SUPPLIED DATA START

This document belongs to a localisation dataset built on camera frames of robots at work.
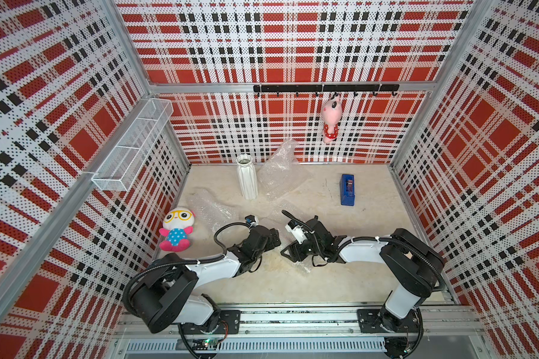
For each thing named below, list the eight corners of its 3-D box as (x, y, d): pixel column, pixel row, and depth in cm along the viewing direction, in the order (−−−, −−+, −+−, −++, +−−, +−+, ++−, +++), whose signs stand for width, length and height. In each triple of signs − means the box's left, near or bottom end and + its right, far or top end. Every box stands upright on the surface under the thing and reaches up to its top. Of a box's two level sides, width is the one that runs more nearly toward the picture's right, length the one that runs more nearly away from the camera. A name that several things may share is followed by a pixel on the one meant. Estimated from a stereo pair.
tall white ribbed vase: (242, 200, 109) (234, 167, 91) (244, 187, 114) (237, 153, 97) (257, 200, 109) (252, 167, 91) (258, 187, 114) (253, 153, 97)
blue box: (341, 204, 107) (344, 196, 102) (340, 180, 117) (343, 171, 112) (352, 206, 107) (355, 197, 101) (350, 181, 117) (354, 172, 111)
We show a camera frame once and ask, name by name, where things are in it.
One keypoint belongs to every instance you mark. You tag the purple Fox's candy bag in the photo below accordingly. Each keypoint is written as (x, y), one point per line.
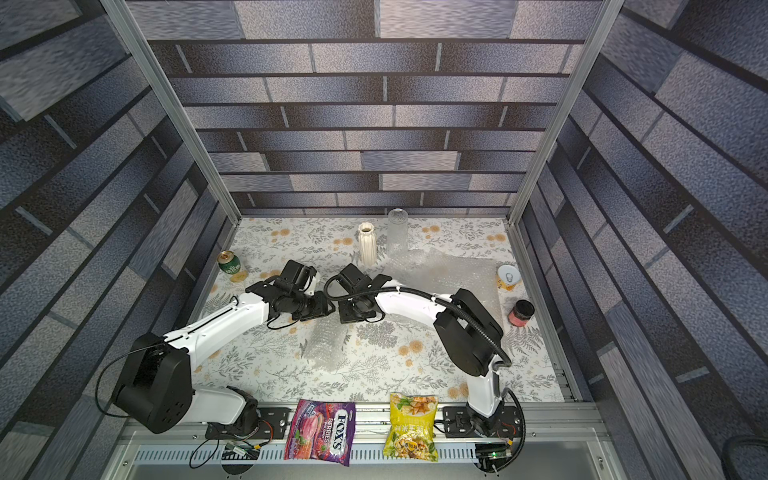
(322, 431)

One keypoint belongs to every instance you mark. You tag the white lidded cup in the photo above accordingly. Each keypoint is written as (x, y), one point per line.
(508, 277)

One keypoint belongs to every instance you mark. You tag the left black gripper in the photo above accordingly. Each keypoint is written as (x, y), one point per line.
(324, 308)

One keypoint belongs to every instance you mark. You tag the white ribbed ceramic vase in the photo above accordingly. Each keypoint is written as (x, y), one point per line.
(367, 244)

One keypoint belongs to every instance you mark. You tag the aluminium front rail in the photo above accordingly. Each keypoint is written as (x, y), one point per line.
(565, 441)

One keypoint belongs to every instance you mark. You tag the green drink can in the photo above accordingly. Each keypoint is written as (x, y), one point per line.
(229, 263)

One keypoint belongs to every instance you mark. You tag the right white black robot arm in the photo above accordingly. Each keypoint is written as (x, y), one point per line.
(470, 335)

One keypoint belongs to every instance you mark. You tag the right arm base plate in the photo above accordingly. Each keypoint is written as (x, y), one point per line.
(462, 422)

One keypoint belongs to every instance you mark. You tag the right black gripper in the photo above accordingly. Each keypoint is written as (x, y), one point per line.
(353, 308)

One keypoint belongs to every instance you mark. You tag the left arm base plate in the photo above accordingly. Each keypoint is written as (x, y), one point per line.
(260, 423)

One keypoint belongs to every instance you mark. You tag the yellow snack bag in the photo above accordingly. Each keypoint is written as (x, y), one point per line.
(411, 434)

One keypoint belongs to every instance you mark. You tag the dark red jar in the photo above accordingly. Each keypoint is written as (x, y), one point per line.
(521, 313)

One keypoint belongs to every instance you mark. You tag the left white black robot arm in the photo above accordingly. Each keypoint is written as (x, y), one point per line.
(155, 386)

SUPPLIED DATA END
SUPPLIED DATA START

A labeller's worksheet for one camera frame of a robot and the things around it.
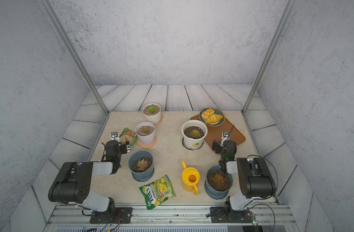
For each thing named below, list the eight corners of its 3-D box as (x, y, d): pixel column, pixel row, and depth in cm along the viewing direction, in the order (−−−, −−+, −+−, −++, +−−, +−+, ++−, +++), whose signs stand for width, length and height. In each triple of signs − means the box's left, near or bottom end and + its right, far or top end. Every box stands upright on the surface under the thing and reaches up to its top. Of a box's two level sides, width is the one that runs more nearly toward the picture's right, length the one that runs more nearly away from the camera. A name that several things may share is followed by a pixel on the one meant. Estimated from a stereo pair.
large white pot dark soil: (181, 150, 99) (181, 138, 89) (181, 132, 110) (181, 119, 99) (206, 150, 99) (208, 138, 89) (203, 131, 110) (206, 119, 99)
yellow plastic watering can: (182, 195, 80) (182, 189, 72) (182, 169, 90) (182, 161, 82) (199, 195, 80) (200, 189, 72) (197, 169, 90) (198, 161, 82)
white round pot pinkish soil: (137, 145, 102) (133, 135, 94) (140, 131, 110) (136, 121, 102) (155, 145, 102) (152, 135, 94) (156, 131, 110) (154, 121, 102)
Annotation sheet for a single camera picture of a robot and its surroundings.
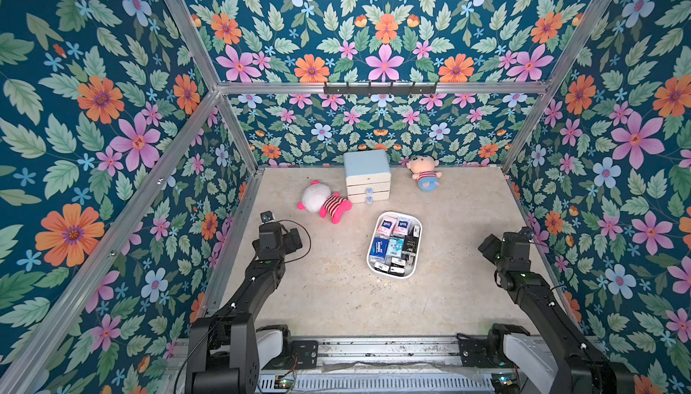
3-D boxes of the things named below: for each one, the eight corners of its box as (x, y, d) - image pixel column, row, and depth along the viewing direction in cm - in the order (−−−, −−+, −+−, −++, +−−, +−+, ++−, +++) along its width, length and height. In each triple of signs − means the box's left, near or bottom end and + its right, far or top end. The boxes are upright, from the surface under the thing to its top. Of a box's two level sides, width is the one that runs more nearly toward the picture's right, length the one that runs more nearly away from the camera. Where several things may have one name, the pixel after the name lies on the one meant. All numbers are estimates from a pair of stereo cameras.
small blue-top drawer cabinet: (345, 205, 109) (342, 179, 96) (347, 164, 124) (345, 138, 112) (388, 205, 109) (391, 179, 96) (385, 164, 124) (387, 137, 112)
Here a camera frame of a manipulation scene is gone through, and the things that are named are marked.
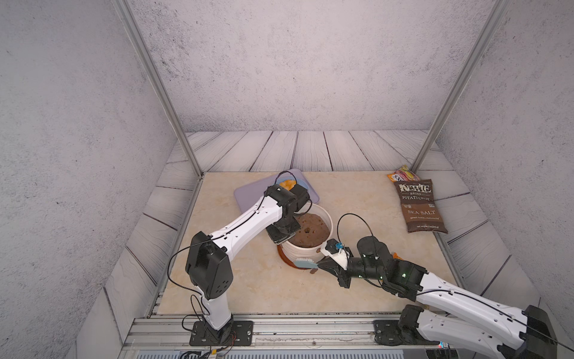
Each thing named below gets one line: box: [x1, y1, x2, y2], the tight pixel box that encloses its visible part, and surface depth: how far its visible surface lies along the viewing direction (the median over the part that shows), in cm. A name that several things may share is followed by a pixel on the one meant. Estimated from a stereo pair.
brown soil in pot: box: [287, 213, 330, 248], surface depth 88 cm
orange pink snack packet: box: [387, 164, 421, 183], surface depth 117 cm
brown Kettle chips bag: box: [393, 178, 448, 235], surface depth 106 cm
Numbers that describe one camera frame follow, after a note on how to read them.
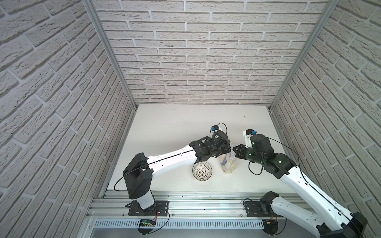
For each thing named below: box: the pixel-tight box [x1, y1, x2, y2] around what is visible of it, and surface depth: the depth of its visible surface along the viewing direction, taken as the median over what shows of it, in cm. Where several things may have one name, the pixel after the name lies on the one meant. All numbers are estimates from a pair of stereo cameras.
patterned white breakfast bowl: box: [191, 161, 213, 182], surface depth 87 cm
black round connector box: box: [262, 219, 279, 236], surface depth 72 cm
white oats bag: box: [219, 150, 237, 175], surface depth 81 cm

SUPPLIED DATA END

### PROBLEM TO SOLVE
For every line in the data above that holds "blue", return the line itself.

### COMPLETED TASK
blue box: (341, 204, 107) (344, 196, 102) (340, 180, 117) (343, 171, 112) (352, 206, 107) (355, 197, 101) (350, 181, 117) (354, 172, 111)
small blue-top drawer cabinet: (345, 205, 109) (342, 179, 96) (347, 164, 124) (345, 138, 112) (388, 205, 109) (391, 179, 96) (385, 164, 124) (387, 137, 112)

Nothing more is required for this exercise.